**Work to be completed**
Would you return the data exactly as given, except for its pictures?
*** Data under study Section Begins ***
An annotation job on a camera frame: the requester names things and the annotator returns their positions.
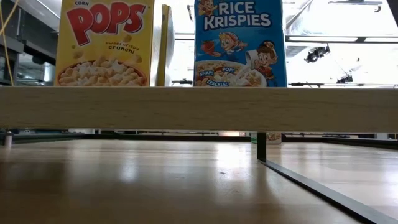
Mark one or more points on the yellow Corn Pops cereal box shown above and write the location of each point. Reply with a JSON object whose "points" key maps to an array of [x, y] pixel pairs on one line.
{"points": [[105, 46], [168, 46]]}

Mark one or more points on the blue Rice Krispies cereal box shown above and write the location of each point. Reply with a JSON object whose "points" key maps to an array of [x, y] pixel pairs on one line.
{"points": [[239, 46]]}

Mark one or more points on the black T-shaped stand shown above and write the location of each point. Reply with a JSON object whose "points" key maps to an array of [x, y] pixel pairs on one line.
{"points": [[306, 84]]}

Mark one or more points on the black ceiling fixture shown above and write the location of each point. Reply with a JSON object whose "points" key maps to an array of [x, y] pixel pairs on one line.
{"points": [[345, 79], [315, 54]]}

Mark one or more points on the long ceiling light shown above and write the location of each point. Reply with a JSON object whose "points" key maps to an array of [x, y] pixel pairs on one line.
{"points": [[342, 39]]}

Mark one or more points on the wooden shelf with black frame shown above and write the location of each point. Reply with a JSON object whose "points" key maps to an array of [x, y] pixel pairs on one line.
{"points": [[186, 107]]}

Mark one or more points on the black metal table frame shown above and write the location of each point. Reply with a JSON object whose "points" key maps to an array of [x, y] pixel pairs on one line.
{"points": [[93, 137]]}

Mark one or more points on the small white post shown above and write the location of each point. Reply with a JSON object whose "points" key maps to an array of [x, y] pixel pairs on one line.
{"points": [[8, 140]]}

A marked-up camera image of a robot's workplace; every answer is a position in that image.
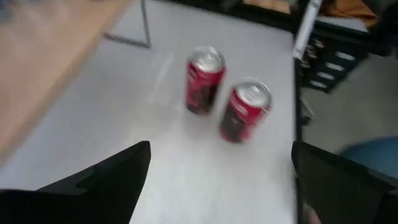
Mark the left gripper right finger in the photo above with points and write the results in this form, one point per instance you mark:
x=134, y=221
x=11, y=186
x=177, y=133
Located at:
x=335, y=193

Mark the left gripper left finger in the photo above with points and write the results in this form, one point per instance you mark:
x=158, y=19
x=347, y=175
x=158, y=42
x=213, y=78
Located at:
x=109, y=193

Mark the red Coca-Cola can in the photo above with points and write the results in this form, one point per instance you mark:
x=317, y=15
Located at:
x=242, y=118
x=202, y=90

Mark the person's leg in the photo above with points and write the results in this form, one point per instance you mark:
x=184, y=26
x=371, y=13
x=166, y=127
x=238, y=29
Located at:
x=373, y=155

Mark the black drawer cabinet white labels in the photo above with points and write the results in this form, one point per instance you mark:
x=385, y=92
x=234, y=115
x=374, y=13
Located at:
x=353, y=67

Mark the silver aluminium bar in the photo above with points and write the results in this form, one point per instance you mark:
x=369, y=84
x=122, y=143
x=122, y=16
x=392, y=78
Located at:
x=306, y=29

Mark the orange cloth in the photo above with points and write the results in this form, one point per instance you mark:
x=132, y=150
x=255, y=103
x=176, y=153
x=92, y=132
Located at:
x=351, y=7

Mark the wooden shelf black metal frame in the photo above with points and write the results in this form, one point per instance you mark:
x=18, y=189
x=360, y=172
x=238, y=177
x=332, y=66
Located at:
x=46, y=62
*** Data under study Section Ends ***
**Exercise output**
An annotation job on a camera frame: the requester names things and the annotator returns their positions.
Mark one or more points on the yellow Corn Pops cereal box shown above and write the location of each point. Reply with a JSON object whose "points" key maps to an array of [x, y] pixel pairs on one line.
{"points": [[105, 46], [168, 46]]}

Mark one or more points on the blue Rice Krispies cereal box shown above and write the location of each point. Reply with a JSON object whose "points" key maps to an array of [x, y] pixel pairs on one line.
{"points": [[239, 46]]}

Mark one or more points on the black T-shaped stand shown above and write the location of each point. Reply with a JSON object whose "points" key maps to an array of [x, y] pixel pairs on one line.
{"points": [[306, 84]]}

Mark one or more points on the black ceiling fixture shown above and write the location of each point. Reply with a JSON object whose "points" key maps to an array of [x, y] pixel pairs on one line.
{"points": [[345, 79], [315, 54]]}

Mark one or more points on the long ceiling light shown above and write the location of each point. Reply with a JSON object whose "points" key maps to an array of [x, y] pixel pairs on one line.
{"points": [[342, 39]]}

Mark one or more points on the wooden shelf with black frame shown above and write the location of each point. Reply with a JSON object whose "points" key maps to an array of [x, y] pixel pairs on one line.
{"points": [[186, 107]]}

Mark one or more points on the black metal table frame shown above and write the location of each point. Reply with a JSON object whose "points" key maps to an array of [x, y] pixel pairs on one line.
{"points": [[93, 137]]}

Mark one or more points on the small white post shown above and write the location of each point. Reply with a JSON object whose "points" key maps to an array of [x, y] pixel pairs on one line.
{"points": [[8, 140]]}

A marked-up camera image of a robot's workplace; every answer is a position in that image.
Mark the left gripper right finger in the photo above with points and write the results in this form, one point per instance you mark:
x=134, y=221
x=11, y=186
x=177, y=133
Located at:
x=335, y=193

Mark the left gripper left finger in the photo above with points and write the results in this form, one point per instance you mark:
x=158, y=19
x=347, y=175
x=158, y=42
x=213, y=78
Located at:
x=109, y=193

Mark the red Coca-Cola can in the photo above with points and write the results in this form, one point per instance you mark:
x=317, y=15
Located at:
x=242, y=118
x=202, y=90

Mark the person's leg in the photo above with points and write the results in this form, one point per instance you mark:
x=184, y=26
x=371, y=13
x=166, y=127
x=238, y=29
Located at:
x=373, y=155

Mark the black drawer cabinet white labels in the photo above with points and write the results in this form, one point per instance you mark:
x=385, y=92
x=234, y=115
x=374, y=13
Located at:
x=353, y=67

Mark the silver aluminium bar in the photo above with points and write the results in this form, one point per instance you mark:
x=369, y=84
x=122, y=143
x=122, y=16
x=392, y=78
Located at:
x=306, y=29

Mark the orange cloth in the photo above with points and write the results in this form, one point per instance you mark:
x=132, y=150
x=255, y=103
x=176, y=153
x=92, y=132
Located at:
x=351, y=7

Mark the wooden shelf black metal frame in the photo above with points and write the results in this form, one point per instance you mark:
x=18, y=189
x=360, y=172
x=238, y=177
x=332, y=66
Located at:
x=46, y=62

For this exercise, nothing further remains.